La prorogation du mandat du président centrafricain : une insulte à la volonté du peuple souverain

 

Contrairement à l’initiative du Forum démocratique pour la modernité (FODEM, opposition) qui propose un schéma constitutionnel et donc légal pour « corriger » l’insuffisance de notre loi fondamentale en matière de difficultés à organiser les élections, la représentation nationale de Centrafrique a fait le choix, le 10 mai dernier, d’autoriser la prorogation du mandat du Président de la République (François Bozizé) et des Députés eux-mêmes et ce, en totale contradiction avec la Constitution. Le FODEM a mis en garde récemment contre la tentation d’un consensus politique qui insulterait la volonté du Peuple souverain.

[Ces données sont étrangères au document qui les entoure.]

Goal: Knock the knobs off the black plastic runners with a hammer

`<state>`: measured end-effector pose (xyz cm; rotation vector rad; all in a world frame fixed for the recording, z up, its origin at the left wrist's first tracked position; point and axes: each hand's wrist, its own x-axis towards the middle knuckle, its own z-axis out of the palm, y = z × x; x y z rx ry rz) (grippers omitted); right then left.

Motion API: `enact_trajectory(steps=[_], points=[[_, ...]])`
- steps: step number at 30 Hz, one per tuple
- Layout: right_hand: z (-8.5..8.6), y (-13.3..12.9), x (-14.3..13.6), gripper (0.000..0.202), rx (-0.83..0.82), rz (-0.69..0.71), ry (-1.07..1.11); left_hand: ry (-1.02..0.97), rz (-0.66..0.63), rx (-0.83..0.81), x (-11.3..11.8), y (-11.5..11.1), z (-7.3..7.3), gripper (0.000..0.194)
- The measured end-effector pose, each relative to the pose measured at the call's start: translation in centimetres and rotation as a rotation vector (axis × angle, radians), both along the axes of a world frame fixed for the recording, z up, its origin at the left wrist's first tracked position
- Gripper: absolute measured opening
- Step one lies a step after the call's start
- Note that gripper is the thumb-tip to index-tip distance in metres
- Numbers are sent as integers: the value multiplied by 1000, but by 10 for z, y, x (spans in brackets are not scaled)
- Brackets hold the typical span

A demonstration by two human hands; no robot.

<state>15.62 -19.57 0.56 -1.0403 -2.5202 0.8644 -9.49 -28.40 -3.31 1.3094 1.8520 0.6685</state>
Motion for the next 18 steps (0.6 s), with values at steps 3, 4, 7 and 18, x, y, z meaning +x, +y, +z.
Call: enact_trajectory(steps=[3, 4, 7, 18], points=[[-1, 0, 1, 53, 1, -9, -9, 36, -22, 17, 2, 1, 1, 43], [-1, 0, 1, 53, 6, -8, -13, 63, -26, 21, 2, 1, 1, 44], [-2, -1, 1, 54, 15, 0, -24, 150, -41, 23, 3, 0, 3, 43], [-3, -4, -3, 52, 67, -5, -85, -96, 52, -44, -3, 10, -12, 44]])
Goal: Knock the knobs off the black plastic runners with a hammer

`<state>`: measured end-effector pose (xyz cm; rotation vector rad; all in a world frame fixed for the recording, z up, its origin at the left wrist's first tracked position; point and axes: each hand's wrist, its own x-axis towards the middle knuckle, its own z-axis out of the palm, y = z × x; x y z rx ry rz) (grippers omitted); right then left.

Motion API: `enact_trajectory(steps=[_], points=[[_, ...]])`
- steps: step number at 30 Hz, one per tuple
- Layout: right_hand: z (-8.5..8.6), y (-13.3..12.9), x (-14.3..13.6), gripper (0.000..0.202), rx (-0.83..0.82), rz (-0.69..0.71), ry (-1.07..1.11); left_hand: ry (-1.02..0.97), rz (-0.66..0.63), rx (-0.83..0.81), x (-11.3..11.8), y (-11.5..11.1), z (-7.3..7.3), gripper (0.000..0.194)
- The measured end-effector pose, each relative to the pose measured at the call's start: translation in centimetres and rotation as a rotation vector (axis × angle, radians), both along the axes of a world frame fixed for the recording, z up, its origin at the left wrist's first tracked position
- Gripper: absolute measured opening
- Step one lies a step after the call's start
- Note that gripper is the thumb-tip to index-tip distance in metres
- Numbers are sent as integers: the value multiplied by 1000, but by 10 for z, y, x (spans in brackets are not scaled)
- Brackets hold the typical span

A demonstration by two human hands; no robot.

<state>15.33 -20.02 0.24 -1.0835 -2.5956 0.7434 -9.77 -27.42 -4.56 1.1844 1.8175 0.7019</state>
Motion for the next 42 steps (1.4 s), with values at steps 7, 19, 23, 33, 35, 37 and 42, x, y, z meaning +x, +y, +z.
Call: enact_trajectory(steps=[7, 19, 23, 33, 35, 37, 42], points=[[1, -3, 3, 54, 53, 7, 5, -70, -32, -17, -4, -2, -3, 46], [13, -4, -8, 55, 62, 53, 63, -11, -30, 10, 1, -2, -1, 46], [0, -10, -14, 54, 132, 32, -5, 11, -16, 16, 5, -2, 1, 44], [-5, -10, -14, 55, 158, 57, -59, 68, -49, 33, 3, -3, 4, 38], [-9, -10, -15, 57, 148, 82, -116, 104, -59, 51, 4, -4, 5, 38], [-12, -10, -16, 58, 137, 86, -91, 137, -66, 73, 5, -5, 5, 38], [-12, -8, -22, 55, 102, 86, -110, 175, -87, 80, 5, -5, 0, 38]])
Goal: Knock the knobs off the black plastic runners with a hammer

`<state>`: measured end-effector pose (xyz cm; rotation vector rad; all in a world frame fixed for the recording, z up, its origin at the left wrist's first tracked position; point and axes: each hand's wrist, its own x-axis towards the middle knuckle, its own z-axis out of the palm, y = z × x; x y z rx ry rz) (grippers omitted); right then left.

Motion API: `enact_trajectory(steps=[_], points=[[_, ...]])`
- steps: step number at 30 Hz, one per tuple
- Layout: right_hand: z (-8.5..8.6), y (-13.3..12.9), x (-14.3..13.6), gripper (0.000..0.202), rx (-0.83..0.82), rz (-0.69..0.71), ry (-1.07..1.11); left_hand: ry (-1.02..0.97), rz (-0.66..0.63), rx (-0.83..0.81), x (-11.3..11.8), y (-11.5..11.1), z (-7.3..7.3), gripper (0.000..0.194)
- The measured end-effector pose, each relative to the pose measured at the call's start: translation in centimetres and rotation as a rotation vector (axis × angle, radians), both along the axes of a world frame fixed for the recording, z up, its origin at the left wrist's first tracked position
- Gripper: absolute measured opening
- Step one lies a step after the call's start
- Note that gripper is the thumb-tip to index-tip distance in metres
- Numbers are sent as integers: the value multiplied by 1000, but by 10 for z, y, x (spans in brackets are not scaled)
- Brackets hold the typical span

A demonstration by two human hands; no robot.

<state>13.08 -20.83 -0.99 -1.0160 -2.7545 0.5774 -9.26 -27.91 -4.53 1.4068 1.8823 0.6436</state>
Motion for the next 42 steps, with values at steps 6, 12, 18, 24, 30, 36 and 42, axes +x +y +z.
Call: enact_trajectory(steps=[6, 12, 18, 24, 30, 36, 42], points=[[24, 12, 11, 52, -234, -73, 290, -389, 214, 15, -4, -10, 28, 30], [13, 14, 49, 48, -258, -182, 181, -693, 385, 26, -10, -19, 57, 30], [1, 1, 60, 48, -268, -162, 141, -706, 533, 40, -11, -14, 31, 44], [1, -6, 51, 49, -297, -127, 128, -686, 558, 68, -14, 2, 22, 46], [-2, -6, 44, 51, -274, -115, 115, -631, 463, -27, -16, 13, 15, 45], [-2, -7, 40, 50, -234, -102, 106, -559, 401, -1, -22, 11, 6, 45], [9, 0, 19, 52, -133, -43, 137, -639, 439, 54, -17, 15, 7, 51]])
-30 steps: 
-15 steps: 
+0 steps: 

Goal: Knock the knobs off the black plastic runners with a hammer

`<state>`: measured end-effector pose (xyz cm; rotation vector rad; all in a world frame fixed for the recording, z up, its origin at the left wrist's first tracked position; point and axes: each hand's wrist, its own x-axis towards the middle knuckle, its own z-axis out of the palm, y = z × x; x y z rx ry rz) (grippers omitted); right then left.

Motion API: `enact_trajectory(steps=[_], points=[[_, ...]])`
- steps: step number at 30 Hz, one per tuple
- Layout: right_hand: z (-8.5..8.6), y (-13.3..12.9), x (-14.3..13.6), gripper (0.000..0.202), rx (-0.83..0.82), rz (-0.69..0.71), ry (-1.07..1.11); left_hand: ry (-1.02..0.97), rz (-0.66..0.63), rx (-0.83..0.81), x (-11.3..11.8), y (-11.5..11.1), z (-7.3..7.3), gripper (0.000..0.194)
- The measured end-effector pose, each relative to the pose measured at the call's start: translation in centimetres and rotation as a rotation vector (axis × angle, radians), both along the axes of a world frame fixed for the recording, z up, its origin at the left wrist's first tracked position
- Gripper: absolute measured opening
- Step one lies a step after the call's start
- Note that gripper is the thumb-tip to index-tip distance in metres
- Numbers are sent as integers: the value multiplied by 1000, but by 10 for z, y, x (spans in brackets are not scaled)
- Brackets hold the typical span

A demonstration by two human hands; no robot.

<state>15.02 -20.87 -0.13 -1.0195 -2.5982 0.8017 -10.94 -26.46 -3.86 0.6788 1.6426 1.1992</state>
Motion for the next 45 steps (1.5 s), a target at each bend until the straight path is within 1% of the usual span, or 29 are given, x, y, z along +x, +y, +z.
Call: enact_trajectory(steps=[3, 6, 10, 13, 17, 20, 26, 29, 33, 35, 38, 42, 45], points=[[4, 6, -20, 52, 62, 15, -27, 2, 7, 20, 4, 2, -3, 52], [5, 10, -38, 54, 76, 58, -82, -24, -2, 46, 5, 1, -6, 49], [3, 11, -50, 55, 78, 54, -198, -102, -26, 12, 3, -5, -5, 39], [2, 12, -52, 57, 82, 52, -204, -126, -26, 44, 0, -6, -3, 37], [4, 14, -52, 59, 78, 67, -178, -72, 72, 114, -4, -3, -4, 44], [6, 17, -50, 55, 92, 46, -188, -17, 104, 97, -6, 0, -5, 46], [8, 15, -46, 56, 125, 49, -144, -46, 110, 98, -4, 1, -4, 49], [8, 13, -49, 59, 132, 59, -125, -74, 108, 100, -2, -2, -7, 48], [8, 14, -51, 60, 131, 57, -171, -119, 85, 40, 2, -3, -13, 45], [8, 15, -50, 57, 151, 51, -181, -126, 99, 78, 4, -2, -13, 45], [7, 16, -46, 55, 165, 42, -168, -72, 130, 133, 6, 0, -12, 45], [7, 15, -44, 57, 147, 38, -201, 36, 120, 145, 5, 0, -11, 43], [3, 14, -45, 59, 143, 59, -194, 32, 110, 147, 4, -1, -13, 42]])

Aux termes de l’article 108 de la constitution, le nombre et la durée des mandats présidentiels ne peuvent faire l’objet d’aucune révision. Il se trouve que le mandat du Président de la République se trouvera de fait prorogé grâce au projet décidé par l’Assemblée nationale. Ce qui est formellement interdit par notre constitution. Les raisons évoquées ne tiennent pas un instant devant une analyse sérieuse, puisque les motifs imprévisibles et irrésistibles évoquées relèvent de la pure irresponsabilité et amateurisme de ceux qui sont sensés être les gardiens de nos institutions et de notre Constitution.

Le FODEM a déjà indiqué que les vraies raisons du non respect du calendrier électoral résident en fait dans le non respect du code électoral, lequel oblige à la révision annuelle des listes électorales. S’ajoutent à cela, l’insécurité et la non application du programme Démobilisation Désarmement Réinsertion (DDR).
Devant la difficulté, il est toujours recommandé de dialoguer pour pouvoir dégager un consensus dans l’intérêt supérieur de la Nation toute entière.

Des intérêts particuliers privilégiés au détriment du respect de la Constitution

Fallait-il un consensus bridé et tronqué, comme c’est le cas, ou profiter de la carence de notre loi fondamentale pour la rendre aussi complète que possible afin d’éviter de recourir aux accords politiques qui ont depuis toujours connu des difficultés dans leurs applications ?

La position et la proposition du FODEM avaient le sérieux et indiscutable avantage d’obliger désormais à agir dans le cadre de la loi, en conformité avec la Constitution.
Il eut fallu introduire dans notre constitution l’obligation de confier la gestion du Pays à un collège d’hommes et de femmes aux qualités et intégrité qui les placent au dessus de toute appartenance nuisible et ayant un sens élevé de l’intérêt général.
La position du Président de la République pouvait toujours faire l’objet d’un consensus, puisque la vacance de la Présidence n’est prévue dans notre constitution qu’en cas de décès, de maladie, d’empêchement ou de démission.

Au lieu de répondre et de faire des propositions qui consolident notre Constitution, les Députés, d’ailleurs presque tous de la majorité ont préféré aller dans le sens des intérêts qui ne sont pas compliqués à comprendre. Comme il est souvent difficile d’être juge et partie !

Le FODEM réitère sa proposition et demande au Président de la République de faire des propositions courageuses, en tenant compte bien sûr de la position de l’assemblée nationale.
Après tout, c’est bien à lui que revient la charge de bien veiller au respect de notre loi fondamentale.